Work instruction: Your task is to restate the data word for word.

Data segment:
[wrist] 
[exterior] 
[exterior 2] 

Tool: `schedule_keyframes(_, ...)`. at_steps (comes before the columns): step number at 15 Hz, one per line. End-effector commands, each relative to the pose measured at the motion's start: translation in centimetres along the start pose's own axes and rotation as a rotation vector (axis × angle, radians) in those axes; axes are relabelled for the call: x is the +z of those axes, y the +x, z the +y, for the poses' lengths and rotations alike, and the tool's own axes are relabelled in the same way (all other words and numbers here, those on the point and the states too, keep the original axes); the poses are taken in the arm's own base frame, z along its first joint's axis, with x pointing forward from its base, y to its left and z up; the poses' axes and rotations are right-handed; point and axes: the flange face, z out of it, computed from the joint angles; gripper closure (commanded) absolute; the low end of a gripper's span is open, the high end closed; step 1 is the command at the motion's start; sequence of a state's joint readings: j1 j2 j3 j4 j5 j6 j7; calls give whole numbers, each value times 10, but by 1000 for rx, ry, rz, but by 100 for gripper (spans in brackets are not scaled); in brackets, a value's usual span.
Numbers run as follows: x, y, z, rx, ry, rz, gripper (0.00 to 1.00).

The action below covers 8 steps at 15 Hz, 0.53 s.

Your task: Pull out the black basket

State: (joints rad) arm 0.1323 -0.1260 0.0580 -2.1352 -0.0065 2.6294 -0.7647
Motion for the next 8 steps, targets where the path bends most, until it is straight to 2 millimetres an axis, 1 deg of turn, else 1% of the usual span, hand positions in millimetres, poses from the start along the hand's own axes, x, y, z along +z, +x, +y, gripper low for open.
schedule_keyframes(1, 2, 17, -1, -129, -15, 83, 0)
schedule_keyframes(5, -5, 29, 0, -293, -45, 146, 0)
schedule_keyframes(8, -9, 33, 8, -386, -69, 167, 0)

Answer space:
[wrist] 
[exterior] 
[exterior 2] 

Tool: `schedule_keyframes(_, ...)`. at_steps (comes before the columns): step number at 15 Hz, one per line. End-effector commands, each relative to the pose measured at the motion's start: translation in centimetres along the start pose's own axes and rotation as a rotation vector (axis × angle, radians) in those axes; axes are relabelled for the call: x is the +z of those axes, y the +x, z the +y, for the poses' lengths and rotations alike, and the tool's own axes are relabelled in the same way (all other words and numbers here, those on the point and the states too, keep the original axes); the poses are taken in the arm's own base frame, z along its first joint's axis, with x pointing forward from its base, y to its left and z up; the poses' axes and rotations are right-handed; point and axes: the flange face, z out of it, computed from the joint angles; gripper closure (commanded) absolute; the low end of a gripper's span is open, the high end closed; step 1 is the command at the motion's start; sequence of a state's joint readings: j1 j2 j3 j4 j5 j6 j7; calls give whole numbers, each value times 10, but by 1000 for rx, ry, rz, but by 100 for gripper (spans in brackets are not scaled); in brackets, a value's usual span.
Numbers run as follows: x, y, z, rx, ry, rz, gripper (0.00 to 1.00).

The action below covers 8 steps at 15 Hz, 0.53 s.

Your task: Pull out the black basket

State: (joints rad) arm 0.1323 -0.1260 0.0580 -2.1352 -0.0065 2.6294 -0.7647
Motion for the next 8 steps, targets where the path bends most, until it is straight to 2 millimetres an axis, 1 deg of turn, else 1% of the usual span, hand positions in millimetres, poses from the start along the hand's own axes, x, y, z along +z, +x, +y, gripper low for open.
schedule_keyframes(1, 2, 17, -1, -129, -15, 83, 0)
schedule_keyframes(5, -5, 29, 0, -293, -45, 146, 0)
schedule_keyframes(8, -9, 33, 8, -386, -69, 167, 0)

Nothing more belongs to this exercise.